Nicholas Piramal targets Europe with new innovation centre

In its ambition to become one of the top three global players in custom manufacturing, the UK subsidiary of drug-maker Nicholas Piramal (NPIL) has created a new "innovation unit" in Europe.

The dedicated unit, dubbed NPIL(i) and unveiled at CphI last week, is aimed at developing new technologies for faster, more cost effective process development and production of active pharmaceutical ingredients (APIs).

NPIL said the new centre, based in the UK but in cooperation with the firm's new research centre in Mumbai, will control the development of the firm's new chiral technology SCRAM - a new catalyst-based racemisation technology that delivers significantly improved process yields in the production of chiral amines and alcohols, cutting cost and environmental waste.

"NPIL(i) is looking for step changes through technologies that can accelerate commercial production efficiencies for increasingly complex and costly pharma products," said Ian Grudy, who will be leading the unit's team.

The company has been dramatically stepping up efforts to increase its global expansion in pharma custom services in the last few months and the launch of NPIL(i) is its fourth significant move in Europe this year.

The firm's previous key steps have included the acquisition of Avecia Pharmaceuticals business last December and the buy of Pfizer's Morpeth, England, manufacturing unit in June in a deal that made the Indian company a key supplier to the drug giant.
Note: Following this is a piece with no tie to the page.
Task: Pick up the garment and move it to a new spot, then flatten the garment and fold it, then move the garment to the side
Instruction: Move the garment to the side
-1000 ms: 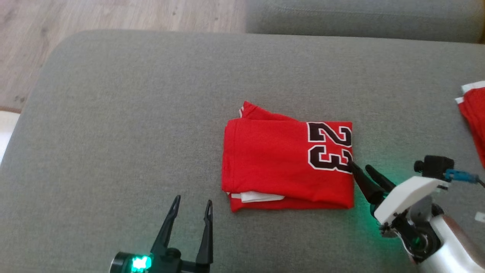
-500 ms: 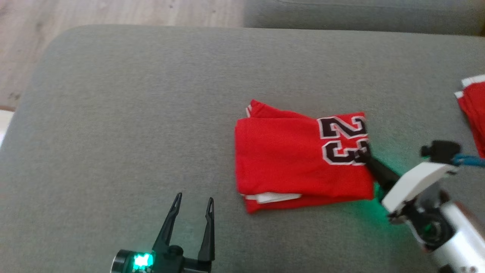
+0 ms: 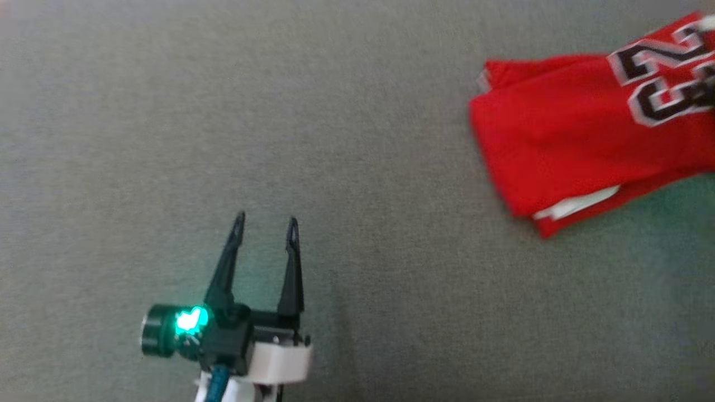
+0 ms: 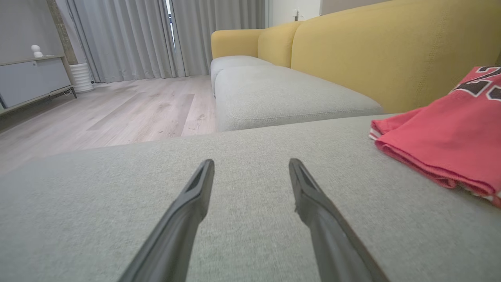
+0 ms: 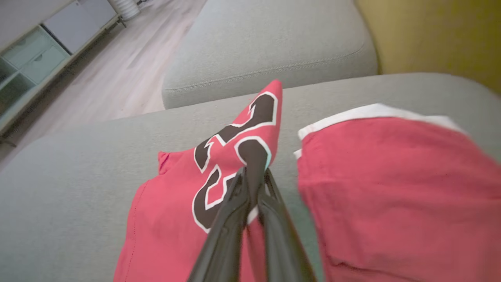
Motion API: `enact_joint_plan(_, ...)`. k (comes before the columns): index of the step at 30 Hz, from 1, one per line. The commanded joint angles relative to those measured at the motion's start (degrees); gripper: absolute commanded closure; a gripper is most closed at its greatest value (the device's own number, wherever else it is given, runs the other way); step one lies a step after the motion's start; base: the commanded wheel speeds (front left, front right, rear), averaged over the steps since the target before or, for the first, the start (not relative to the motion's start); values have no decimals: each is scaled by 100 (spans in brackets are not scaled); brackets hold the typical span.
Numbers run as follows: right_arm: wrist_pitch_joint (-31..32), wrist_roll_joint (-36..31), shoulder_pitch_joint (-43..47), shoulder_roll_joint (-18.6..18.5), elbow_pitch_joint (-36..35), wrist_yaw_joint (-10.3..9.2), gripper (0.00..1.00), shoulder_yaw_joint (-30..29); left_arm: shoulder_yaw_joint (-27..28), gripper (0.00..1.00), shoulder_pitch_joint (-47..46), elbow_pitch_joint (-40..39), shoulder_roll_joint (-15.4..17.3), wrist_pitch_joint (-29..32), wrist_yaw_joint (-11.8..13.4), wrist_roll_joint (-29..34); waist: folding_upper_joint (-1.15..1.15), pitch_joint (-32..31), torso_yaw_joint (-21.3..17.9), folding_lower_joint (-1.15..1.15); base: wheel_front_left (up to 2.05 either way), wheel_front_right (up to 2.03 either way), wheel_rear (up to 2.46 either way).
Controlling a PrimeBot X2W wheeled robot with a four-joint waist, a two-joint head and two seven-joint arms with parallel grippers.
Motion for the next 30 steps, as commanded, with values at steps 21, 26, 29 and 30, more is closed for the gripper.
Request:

The Indian firm's recent barrage on Europe is no doubt causing unease amongst Europe's API manufacturing veterans, who are currently facing big challenges from low-cost Asian manufacturers, threatened by continuous price reductions of APIs and other basic chemicals, as well as significantly lower production costs.

This is happening in a European market place that is already bursting at the seams, full of players with similar production capabilities, technology portfolios, and equally efficient chemical processes.

A recent report from Frost & Sullivan suggests that in order to stay competitive, Europe's fine chemical suppliers should not try to beat their Asian competitors in their own game but instead must seek to gain new advantages through restructuring and innovation and evaluate new growth opportunities in niche segments and in biopharmaceuticals as a way of breathing new life into their businesses.